As far as the "Motown sound" they explained that they would run a big speaker up to one end of that big attic on the top of the house, and run a mic to the other end to catch all the reflections, and mix that in for reverb. Of course that could be done artificially, even then, but this way they caught the particular 'character' of the house itself. After purchasing the house Gordy converted the garage spaces to a recording studio where it all happened. They walked us by the small office room where a secretary used to work until one day she was invited down to the studio to sing -- her name was Martha Reeves and the rest is history, churning out Marvin Gaye's "Dancing in the Street" with Gaye himself over on the side, slamming a rhythm on a steel plate with a tire iron, which is the insistent beat we can still hear on the record.

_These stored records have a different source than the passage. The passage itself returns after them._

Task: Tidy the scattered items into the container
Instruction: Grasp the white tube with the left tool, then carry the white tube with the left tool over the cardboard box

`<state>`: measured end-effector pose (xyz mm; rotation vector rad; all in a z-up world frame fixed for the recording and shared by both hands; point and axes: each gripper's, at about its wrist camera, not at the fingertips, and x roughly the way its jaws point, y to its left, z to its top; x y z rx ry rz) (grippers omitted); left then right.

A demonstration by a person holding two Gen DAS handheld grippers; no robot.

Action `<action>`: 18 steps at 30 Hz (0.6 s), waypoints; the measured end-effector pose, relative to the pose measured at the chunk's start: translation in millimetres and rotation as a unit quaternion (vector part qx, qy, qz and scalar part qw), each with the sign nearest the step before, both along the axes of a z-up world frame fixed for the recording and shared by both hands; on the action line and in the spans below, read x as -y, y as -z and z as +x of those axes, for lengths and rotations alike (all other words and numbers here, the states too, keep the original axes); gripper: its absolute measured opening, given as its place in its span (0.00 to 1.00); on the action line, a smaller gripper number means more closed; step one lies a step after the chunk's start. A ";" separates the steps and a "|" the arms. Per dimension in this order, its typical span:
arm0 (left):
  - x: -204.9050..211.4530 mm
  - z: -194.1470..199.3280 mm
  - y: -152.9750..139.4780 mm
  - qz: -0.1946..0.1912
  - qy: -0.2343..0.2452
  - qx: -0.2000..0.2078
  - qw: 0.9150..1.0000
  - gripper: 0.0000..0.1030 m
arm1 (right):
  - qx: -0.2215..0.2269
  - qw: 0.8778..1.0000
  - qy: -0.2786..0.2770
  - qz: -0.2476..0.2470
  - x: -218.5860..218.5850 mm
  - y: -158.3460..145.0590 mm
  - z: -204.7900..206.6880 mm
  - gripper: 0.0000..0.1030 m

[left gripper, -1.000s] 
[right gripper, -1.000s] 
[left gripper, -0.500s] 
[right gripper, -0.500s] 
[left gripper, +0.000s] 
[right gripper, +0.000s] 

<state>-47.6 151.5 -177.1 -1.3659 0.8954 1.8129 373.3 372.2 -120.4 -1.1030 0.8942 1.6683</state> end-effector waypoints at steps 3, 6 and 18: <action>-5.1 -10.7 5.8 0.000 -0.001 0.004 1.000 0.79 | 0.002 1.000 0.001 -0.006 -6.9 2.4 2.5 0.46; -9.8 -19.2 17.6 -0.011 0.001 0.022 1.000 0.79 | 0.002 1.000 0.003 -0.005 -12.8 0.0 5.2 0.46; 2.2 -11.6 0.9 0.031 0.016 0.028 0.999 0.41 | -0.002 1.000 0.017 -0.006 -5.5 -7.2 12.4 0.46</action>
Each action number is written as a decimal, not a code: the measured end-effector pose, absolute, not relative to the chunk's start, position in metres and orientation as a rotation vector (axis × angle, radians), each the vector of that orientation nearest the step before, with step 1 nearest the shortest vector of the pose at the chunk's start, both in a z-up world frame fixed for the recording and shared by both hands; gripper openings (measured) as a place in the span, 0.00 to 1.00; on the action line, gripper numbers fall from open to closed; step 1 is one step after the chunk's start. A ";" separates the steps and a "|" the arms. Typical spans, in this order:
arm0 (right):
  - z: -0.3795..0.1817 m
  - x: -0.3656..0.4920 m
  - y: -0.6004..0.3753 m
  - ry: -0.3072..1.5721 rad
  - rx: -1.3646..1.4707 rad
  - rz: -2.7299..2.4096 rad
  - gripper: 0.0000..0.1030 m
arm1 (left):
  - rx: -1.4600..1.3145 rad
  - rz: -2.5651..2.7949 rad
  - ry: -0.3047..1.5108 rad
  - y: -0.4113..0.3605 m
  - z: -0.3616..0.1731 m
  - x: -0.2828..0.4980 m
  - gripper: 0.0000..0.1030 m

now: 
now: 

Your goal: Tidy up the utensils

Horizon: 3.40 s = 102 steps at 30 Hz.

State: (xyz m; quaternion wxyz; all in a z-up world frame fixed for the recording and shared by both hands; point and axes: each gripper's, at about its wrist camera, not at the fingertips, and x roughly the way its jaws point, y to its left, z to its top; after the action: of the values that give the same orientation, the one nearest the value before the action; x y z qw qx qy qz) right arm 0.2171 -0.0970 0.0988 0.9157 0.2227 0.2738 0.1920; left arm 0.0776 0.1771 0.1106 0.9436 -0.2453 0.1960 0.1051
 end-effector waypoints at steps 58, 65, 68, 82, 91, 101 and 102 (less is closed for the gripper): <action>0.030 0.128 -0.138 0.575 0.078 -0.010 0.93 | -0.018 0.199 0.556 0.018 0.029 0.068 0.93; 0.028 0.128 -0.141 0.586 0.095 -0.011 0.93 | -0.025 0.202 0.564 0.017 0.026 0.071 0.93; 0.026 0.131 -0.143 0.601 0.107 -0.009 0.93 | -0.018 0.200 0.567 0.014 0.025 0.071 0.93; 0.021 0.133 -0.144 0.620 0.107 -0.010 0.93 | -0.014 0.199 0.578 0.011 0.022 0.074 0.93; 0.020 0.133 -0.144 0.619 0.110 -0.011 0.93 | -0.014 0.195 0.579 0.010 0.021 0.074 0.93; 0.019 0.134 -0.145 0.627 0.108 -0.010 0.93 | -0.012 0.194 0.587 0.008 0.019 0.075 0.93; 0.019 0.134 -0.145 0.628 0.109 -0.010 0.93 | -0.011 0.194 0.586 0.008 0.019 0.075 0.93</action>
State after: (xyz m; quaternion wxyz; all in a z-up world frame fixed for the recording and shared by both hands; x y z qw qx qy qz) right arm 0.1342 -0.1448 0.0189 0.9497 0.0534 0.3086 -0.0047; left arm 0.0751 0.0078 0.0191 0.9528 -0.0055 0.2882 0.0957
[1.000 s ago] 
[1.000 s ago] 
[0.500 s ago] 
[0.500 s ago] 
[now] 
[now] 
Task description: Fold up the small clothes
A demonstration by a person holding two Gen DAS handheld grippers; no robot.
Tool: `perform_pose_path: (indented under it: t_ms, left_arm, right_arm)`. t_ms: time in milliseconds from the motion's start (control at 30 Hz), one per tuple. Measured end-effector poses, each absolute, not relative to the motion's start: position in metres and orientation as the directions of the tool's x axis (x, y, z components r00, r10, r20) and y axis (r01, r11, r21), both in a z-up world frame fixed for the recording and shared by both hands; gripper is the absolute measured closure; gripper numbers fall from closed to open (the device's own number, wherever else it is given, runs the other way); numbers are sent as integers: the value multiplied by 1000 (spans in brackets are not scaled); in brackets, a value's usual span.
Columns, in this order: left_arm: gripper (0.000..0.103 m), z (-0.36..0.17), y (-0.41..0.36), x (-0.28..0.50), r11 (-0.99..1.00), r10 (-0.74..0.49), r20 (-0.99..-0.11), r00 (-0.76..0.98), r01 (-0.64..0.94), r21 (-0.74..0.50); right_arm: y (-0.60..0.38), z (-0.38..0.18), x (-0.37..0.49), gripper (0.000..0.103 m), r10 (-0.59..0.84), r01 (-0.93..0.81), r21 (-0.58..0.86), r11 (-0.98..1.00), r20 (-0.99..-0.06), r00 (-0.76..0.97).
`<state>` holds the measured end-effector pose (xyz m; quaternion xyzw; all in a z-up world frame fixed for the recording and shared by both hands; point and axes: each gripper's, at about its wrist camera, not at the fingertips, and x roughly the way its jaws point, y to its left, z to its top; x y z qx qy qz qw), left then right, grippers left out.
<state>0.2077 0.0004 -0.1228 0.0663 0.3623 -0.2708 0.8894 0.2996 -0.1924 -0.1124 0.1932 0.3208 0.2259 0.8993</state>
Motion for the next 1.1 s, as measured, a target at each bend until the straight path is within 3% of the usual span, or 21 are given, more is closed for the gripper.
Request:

I tend to focus on that record specifically because there's a single verse in it that sums up
everything that Motown was about --- in those daze of separate segregated cultures Gordy, a songwriter by trade, wanted to create art that was not "black" music or "white" music but
universal music. As the verse eloquently puts it:
This is an invitation
Across the nation
A chance for folks to meet
The deeper meaning of that phrase had sailed over my head until I visited the Motown Museum. Once Motown got rolling, black and white kids were not only buying the same music but dancing together, and that had simply never happened in this country before. It's an encapsulation of Motown's whole point. Berry Gordy and his project did that. So when the line says "this is an invitation", the word
this refers not just to the song itself but to the entire Motown set of values.
Now since I've injected the earworm, listen to Marvin Gaye slamming that tire iron for that secretary.... the tire iron is covered by the snare drum but you can hear its reflections after the beat....
Fun fact: Berry Gordy's grandfather Berry Gordy Senior (the current BG is III) was also the great-uncle of Jimmy Carter's mother, Bessie Lillian Carter, so Berry Gordy and Jimmy Carter are blood relatives.